The White House gave a stark warning Friday regarding reports that members of President Donald Trump's inner circle may have been the subject of surveillance last year: keep digging and more "devastating" facts might be uncovered.
Press secretary Sean Spicer addressed the matter several times during Friday's White House press briefing after he was peppered with questions about Rep. Devin Nunes, who said last week he had seen evidence to suggest Trump's wiretapping claims were true.
"When [Nunes] came out initially and talked to the media, he made it very clear he had been looking into this, he had stated this much earlier than the president had ever raised this issue about surveillance and the unmasking of individuals for areas that had nothing to do with Russia and nothing to do with substantive intelligence or surveillance," Spicer said.
"So I think that as we continue down this path, if you begin to focus really on the substance, I think we see more and more a very, very troubling and devastating path."
Ever since Trump tweeted in early March that he believed Trump Tower had been wiretapped last fall, the story has seemed to triple in size on a daily basis. Nunes' visit to the White House complex on March 22 came under scrutiny because it's not entirely clear who let him through the gate, who showed him the classified information that allegedly showed surveillance was collected about Trump and/or his team, and why.
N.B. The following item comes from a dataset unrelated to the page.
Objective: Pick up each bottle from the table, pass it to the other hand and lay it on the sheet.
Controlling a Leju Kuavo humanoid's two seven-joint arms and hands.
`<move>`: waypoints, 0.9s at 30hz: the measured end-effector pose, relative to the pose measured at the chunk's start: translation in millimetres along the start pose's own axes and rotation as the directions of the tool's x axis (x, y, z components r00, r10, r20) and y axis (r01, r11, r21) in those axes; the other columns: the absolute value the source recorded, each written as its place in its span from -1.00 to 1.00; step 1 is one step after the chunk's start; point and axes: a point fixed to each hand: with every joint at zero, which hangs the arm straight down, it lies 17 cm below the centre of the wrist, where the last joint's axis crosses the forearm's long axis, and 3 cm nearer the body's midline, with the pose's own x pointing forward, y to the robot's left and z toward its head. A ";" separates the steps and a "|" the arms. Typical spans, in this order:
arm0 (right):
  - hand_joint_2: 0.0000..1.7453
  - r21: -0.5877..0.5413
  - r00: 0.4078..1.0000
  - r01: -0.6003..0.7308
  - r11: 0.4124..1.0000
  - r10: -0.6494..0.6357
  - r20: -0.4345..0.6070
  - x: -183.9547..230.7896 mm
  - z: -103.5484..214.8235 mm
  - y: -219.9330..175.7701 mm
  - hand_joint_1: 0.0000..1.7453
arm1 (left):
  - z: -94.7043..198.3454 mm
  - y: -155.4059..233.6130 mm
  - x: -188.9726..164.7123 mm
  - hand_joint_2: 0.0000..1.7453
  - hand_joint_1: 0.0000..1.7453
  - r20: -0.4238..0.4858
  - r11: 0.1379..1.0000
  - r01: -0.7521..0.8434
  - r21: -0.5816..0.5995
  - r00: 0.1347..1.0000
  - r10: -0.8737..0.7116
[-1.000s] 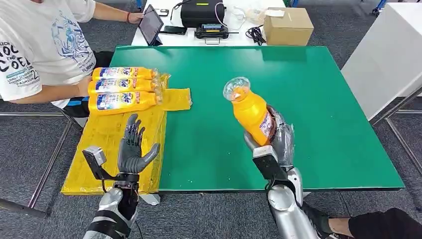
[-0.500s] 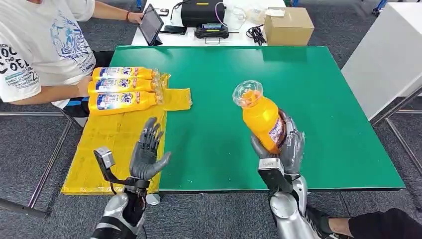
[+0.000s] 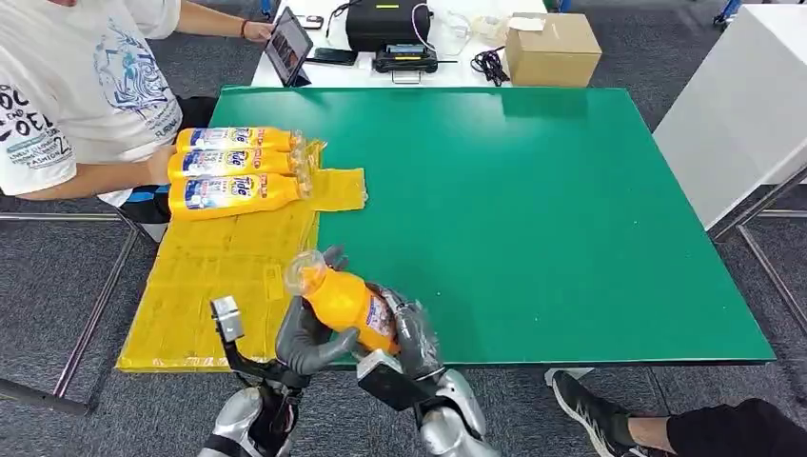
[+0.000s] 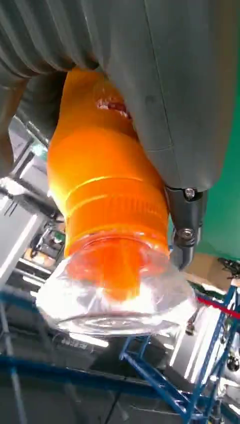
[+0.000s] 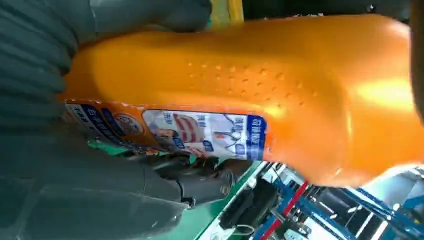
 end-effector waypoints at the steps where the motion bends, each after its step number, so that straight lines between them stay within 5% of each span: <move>1: 1.00 0.011 1.000 0.006 1.000 -0.006 -0.010 -2.0 1.3 4.7 1.00 | 1.0 0.1 -0.7 1.00 -1.00 -0.002 1.000 0.001 0.001 1.000 -0.001; 18: 1.00 0.094 1.000 -0.017 0.995 0.019 -0.018 -3.5 -8.0 34.4 1.00 | 4.9 12.2 -5.4 1.00 -1.00 -0.021 0.998 0.048 0.033 0.999 -0.048; 19: 1.00 0.097 1.000 -0.015 0.995 0.018 -0.021 -3.8 -8.6 35.3 1.00 | 5.0 12.4 -5.5 1.00 -0.92 -0.022 0.998 0.054 0.030 0.998 -0.053; 20: 1.00 0.101 1.000 -0.014 0.995 0.016 -0.022 -3.7 -9.0 36.4 1.00 | 5.1 12.5 -5.3 1.00 -0.56 -0.022 0.998 0.058 0.029 0.998 -0.058; 21: 1.00 0.103 1.000 -0.012 0.995 0.014 -0.025 -3.9 -9.2 37.1 1.00 | 5.1 12.9 -5.0 1.00 1.00 -0.020 0.998 0.062 0.028 0.998 -0.062; 27: 1.00 0.104 1.000 0.007 0.995 -0.004 -0.029 -2.1 -10.1 40.3 1.00 | 3.6 12.8 -0.5 1.00 1.00 0.003 0.991 0.130 0.021 0.991 -0.131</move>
Spicer has said several times the media is too focused on the process and timeline of the story rather than the substance of the information being revealed.
On Friday, Spicer referenced comments made by former Deputy Assistant Secretary of Defense for Russia/Ukraine/Eurasia Evelyn Farkas, in which she seemed to suggest intelligence against Trump and his team was actively gathered before he took office in January.
"I think the substance of this matters, and what continues to come to light in terms of Obama officials admitting either off the record or, frankly, on the record consistent with what Dr. [Evelyn] Farkas says that there was clearly an attempt to do something politically motivated with the intelligence out there," Spicer said.
"The question is, why? Who else did it? Was it ordered, by whom? I think more and more, the substance that continues to come out on the record by individuals continues to point to exactly what the president was talking about that day on March 5."
Later in the briefing, Spicer had a somewhat tense back and forth with Glenn Thrush of The New York Times regarding the timeline of Nunes' White House visit and who was aware of his presence on the 18-acre campus that contains multiple buildings.
"You're playing cute there. … No, the [White House] chief of staff does not know every single person who is on the 18 acres at any given time," Spicer said. "No, we don't track every single person who is on the 18 acres. Do we know generally speaking who is in the Oval Office? Not all the time because people can go in."
In a story Thursday, The New York Times named the two people it believed to have met with Nunes. A Fox News report on Friday, however, cast doubt on that claim.